PROBLEM STATEMENT: Copy each entry below unchanged; the images do not go in the copy.

RECORDS FOR THIS TASK:
════════
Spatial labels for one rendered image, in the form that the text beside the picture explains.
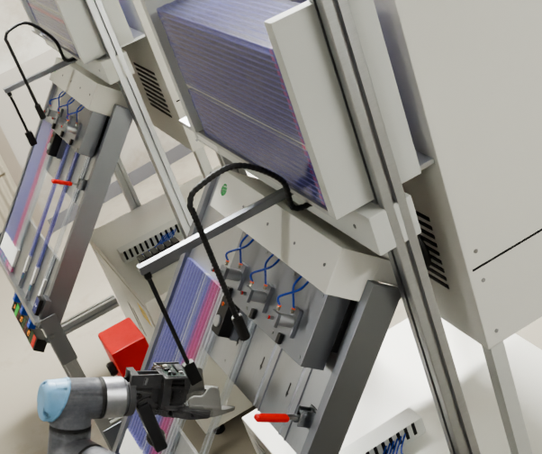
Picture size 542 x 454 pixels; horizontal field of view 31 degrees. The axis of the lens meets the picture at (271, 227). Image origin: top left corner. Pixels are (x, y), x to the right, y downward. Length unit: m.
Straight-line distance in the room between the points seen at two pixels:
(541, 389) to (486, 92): 0.87
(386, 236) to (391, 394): 0.89
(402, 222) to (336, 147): 0.17
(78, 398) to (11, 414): 2.33
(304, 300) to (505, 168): 0.40
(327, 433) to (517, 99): 0.63
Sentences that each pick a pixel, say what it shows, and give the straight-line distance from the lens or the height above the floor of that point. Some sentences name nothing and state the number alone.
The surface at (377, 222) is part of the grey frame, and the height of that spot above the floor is 1.37.
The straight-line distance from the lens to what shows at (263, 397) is 1.79.
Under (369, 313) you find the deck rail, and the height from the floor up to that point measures 1.20.
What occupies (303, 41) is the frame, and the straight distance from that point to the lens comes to 1.36.
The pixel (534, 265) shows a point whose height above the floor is 1.11.
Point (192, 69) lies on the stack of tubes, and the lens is 1.82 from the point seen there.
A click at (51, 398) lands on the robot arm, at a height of 1.18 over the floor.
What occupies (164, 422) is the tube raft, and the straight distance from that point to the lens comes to 2.11.
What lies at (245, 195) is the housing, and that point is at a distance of 1.83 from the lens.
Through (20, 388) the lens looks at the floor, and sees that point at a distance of 4.21.
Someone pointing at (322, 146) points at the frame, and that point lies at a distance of 1.41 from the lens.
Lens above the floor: 2.08
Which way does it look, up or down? 27 degrees down
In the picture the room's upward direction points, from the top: 21 degrees counter-clockwise
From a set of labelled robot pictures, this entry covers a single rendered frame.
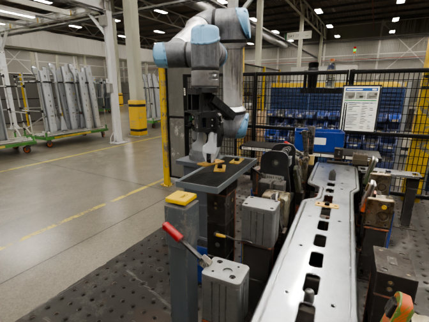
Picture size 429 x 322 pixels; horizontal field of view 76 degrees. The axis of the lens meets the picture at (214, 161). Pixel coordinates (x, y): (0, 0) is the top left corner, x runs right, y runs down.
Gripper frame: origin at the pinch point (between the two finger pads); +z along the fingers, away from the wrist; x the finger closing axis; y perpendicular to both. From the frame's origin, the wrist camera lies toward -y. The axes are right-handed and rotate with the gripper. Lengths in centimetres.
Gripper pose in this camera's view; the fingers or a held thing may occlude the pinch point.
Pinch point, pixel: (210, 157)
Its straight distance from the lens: 81.5
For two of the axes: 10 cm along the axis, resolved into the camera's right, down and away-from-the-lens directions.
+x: 7.0, 1.8, -6.9
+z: 0.0, 9.7, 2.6
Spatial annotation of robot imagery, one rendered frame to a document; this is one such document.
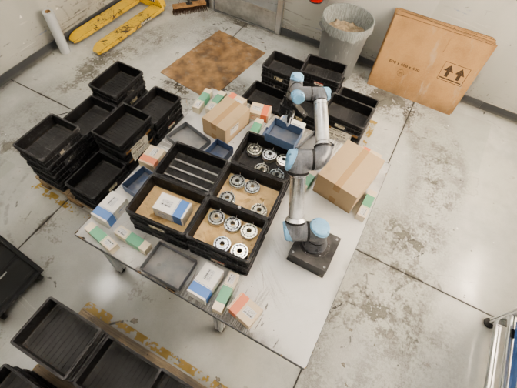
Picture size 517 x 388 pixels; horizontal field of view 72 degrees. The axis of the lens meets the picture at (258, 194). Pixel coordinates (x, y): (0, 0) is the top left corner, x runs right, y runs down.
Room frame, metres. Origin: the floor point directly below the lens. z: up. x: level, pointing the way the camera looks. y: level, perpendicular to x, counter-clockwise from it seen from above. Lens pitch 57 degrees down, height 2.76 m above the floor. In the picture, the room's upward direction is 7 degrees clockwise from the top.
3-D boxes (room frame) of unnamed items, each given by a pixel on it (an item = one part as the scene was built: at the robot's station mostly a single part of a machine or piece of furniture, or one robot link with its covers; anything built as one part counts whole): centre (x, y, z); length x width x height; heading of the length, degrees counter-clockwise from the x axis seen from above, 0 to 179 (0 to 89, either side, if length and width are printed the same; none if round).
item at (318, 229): (0.96, -0.36, 0.97); 0.13 x 0.12 x 0.14; 96
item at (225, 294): (0.62, 0.12, 0.73); 0.24 x 0.06 x 0.06; 163
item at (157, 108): (2.30, 1.02, 0.31); 0.40 x 0.30 x 0.34; 157
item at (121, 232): (0.87, 0.73, 0.73); 0.24 x 0.06 x 0.06; 65
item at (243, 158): (1.50, -0.02, 0.87); 0.40 x 0.30 x 0.11; 73
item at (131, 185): (1.29, 0.80, 0.74); 0.20 x 0.15 x 0.07; 151
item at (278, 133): (1.55, -0.12, 1.10); 0.20 x 0.15 x 0.07; 68
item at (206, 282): (0.65, 0.24, 0.74); 0.20 x 0.12 x 0.09; 157
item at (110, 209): (1.06, 0.93, 0.74); 0.20 x 0.12 x 0.09; 157
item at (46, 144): (1.71, 1.70, 0.37); 0.40 x 0.30 x 0.45; 158
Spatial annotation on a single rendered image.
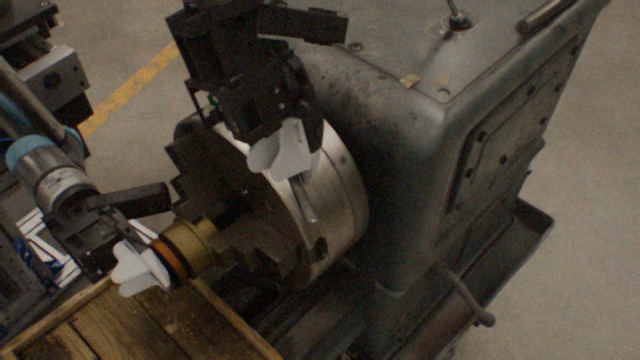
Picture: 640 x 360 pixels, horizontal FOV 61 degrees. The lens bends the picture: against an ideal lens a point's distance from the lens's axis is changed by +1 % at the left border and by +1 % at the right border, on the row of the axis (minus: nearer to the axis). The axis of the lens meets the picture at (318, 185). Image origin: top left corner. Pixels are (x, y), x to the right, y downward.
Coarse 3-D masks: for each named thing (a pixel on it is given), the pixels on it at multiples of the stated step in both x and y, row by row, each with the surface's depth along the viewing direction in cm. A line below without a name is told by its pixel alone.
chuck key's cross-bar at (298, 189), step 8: (296, 176) 53; (296, 184) 52; (296, 192) 52; (304, 192) 52; (304, 200) 51; (304, 208) 50; (312, 208) 50; (304, 216) 49; (312, 216) 49; (312, 224) 49
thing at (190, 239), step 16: (176, 224) 75; (192, 224) 74; (208, 224) 76; (160, 240) 74; (176, 240) 73; (192, 240) 73; (208, 240) 75; (160, 256) 72; (176, 256) 73; (192, 256) 73; (208, 256) 74; (176, 272) 72; (192, 272) 74; (176, 288) 74
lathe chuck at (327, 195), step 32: (224, 128) 70; (224, 160) 74; (320, 160) 71; (256, 192) 73; (288, 192) 68; (320, 192) 71; (288, 224) 71; (320, 224) 71; (352, 224) 77; (288, 288) 86
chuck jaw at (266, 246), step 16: (240, 224) 76; (256, 224) 76; (224, 240) 75; (240, 240) 74; (256, 240) 74; (272, 240) 73; (288, 240) 73; (320, 240) 73; (224, 256) 74; (240, 256) 74; (256, 256) 74; (272, 256) 71; (288, 256) 72; (304, 256) 74; (320, 256) 75; (272, 272) 74; (288, 272) 74
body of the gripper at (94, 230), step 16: (64, 192) 76; (80, 192) 77; (96, 192) 79; (64, 208) 77; (80, 208) 78; (112, 208) 74; (48, 224) 75; (64, 224) 75; (80, 224) 73; (96, 224) 73; (112, 224) 73; (64, 240) 71; (80, 240) 71; (96, 240) 71; (112, 240) 72; (80, 256) 69; (96, 256) 72; (112, 256) 75
════════
WRITTEN RESPONSE:
Spatial labels for one rendered image, in the form that the text beside the picture explains.
Picture size 542 x 454 pixels; horizontal field of view 31 degrees. The axis of the lens meets the picture at (271, 227). Image origin: top left corner. Pixels are (x, y), x to the right, y downward. Length unit: m.
Straight-line distance in the room between the points seen at two pixels:
(541, 389) to (486, 92): 0.87
(386, 236) to (391, 394): 0.89
(402, 222) to (336, 147): 0.17
(78, 398) to (11, 414): 2.33
(304, 300) to (505, 168): 0.40
(327, 433) to (517, 99): 0.63
Sentences that each pick a pixel, say what it shows, and give the straight-line distance from the lens or the height above the floor of that point. Some sentences name nothing and state the number alone.
The surface at (377, 222) is part of the grey frame, and the height of that spot above the floor is 1.37.
The straight-line distance from the lens to what shows at (263, 397) is 1.79.
Under (369, 313) you find the deck rail, and the height from the floor up to that point measures 1.20.
What occupies (303, 41) is the frame, and the straight distance from that point to the lens comes to 1.36.
The pixel (534, 265) shows a point whose height above the floor is 1.11.
Point (192, 69) lies on the stack of tubes, and the lens is 1.82 from the point seen there.
A click at (51, 398) lands on the robot arm, at a height of 1.18 over the floor.
What occupies (164, 422) is the tube raft, and the straight distance from that point to the lens comes to 2.11.
What lies at (245, 195) is the housing, and that point is at a distance of 1.83 from the lens.
Through (20, 388) the lens looks at the floor, and sees that point at a distance of 4.21.
Someone pointing at (322, 146) points at the frame, and that point lies at a distance of 1.41 from the lens.
Lens above the floor: 2.08
Which way does it look, up or down? 27 degrees down
In the picture the room's upward direction points, from the top: 21 degrees counter-clockwise
From a set of labelled robot pictures, this entry covers a single rendered frame.
Picture size 429 x 322 pixels; horizontal field of view 76 degrees. The axis of the lens meets the picture at (214, 161). Pixel coordinates (x, y): (0, 0) is the top left corner, x runs right, y runs down.
Gripper frame: origin at the pinch point (between the two finger pads); +z along the fingers, away from the wrist; x the finger closing axis; y perpendicular to both. From the frame's origin, the wrist camera lies toward -y. The axes are right-handed and rotate with the gripper. Lengths in centimetres.
Gripper pose in this camera's view; the fingers or a held thing may occlude the pinch point.
Pinch point, pixel: (210, 157)
Its straight distance from the lens: 81.5
For two of the axes: 10 cm along the axis, resolved into the camera's right, down and away-from-the-lens directions.
+x: 7.0, 1.8, -6.9
+z: 0.0, 9.7, 2.6
Spatial annotation of robot imagery, one rendered frame to a document; this is one such document.
Picture size 517 x 388 pixels; horizontal field of view 72 degrees. The axis of the lens meets the picture at (258, 194). Pixel coordinates (x, y): (0, 0) is the top left corner, x runs right, y runs down.
Room frame, metres. Origin: the floor point directly below the lens. z: up. x: level, pointing the way the camera looks. y: level, perpendicular to x, counter-clockwise from it seen from above. Lens pitch 57 degrees down, height 2.76 m above the floor. In the picture, the room's upward direction is 7 degrees clockwise from the top.
3-D boxes (room frame) of unnamed items, each given by a pixel on it (an item = one part as the scene was built: at the robot's station mostly a single part of a machine or piece of furniture, or one robot link with its covers; anything built as one part counts whole): centre (x, y, z); length x width x height; heading of the length, degrees counter-clockwise from the x axis seen from above, 0 to 179 (0 to 89, either side, if length and width are printed the same; none if round).
item at (318, 229): (0.96, -0.36, 0.97); 0.13 x 0.12 x 0.14; 96
item at (225, 294): (0.62, 0.12, 0.73); 0.24 x 0.06 x 0.06; 163
item at (157, 108): (2.30, 1.02, 0.31); 0.40 x 0.30 x 0.34; 157
item at (121, 232): (0.87, 0.73, 0.73); 0.24 x 0.06 x 0.06; 65
item at (243, 158): (1.50, -0.02, 0.87); 0.40 x 0.30 x 0.11; 73
item at (131, 185): (1.29, 0.80, 0.74); 0.20 x 0.15 x 0.07; 151
item at (278, 133): (1.55, -0.12, 1.10); 0.20 x 0.15 x 0.07; 68
item at (206, 282): (0.65, 0.24, 0.74); 0.20 x 0.12 x 0.09; 157
item at (110, 209): (1.06, 0.93, 0.74); 0.20 x 0.12 x 0.09; 157
item at (46, 144): (1.71, 1.70, 0.37); 0.40 x 0.30 x 0.45; 158
Spatial annotation on a single rendered image.
Picture: 640 x 360 pixels, horizontal FOV 61 degrees. The lens bends the picture: against an ideal lens a point's distance from the lens's axis is changed by +1 % at the left border and by +1 % at the right border, on the row of the axis (minus: nearer to the axis). The axis of the lens meets the picture at (318, 185). Image origin: top left corner. Pixels are (x, y), x to the right, y downward.
Coarse 3-D masks: for each named thing (a pixel on it is given), the pixels on it at multiples of the stated step in both x and y, row by row, each with the surface's depth along the viewing direction in cm. A line below without a name is told by its pixel alone.
chuck key's cross-bar at (298, 189), step 8: (296, 176) 53; (296, 184) 52; (296, 192) 52; (304, 192) 52; (304, 200) 51; (304, 208) 50; (312, 208) 50; (304, 216) 49; (312, 216) 49; (312, 224) 49
thing at (190, 239), step 16: (176, 224) 75; (192, 224) 74; (208, 224) 76; (160, 240) 74; (176, 240) 73; (192, 240) 73; (208, 240) 75; (160, 256) 72; (176, 256) 73; (192, 256) 73; (208, 256) 74; (176, 272) 72; (192, 272) 74; (176, 288) 74
lathe chuck at (327, 195), step 32: (224, 128) 70; (224, 160) 74; (320, 160) 71; (256, 192) 73; (288, 192) 68; (320, 192) 71; (288, 224) 71; (320, 224) 71; (352, 224) 77; (288, 288) 86
chuck jaw at (266, 246), step 16: (240, 224) 76; (256, 224) 76; (224, 240) 75; (240, 240) 74; (256, 240) 74; (272, 240) 73; (288, 240) 73; (320, 240) 73; (224, 256) 74; (240, 256) 74; (256, 256) 74; (272, 256) 71; (288, 256) 72; (304, 256) 74; (320, 256) 75; (272, 272) 74; (288, 272) 74
body of the gripper at (94, 230), step 16: (64, 192) 76; (80, 192) 77; (96, 192) 79; (64, 208) 77; (80, 208) 78; (112, 208) 74; (48, 224) 75; (64, 224) 75; (80, 224) 73; (96, 224) 73; (112, 224) 73; (64, 240) 71; (80, 240) 71; (96, 240) 71; (112, 240) 72; (80, 256) 69; (96, 256) 72; (112, 256) 75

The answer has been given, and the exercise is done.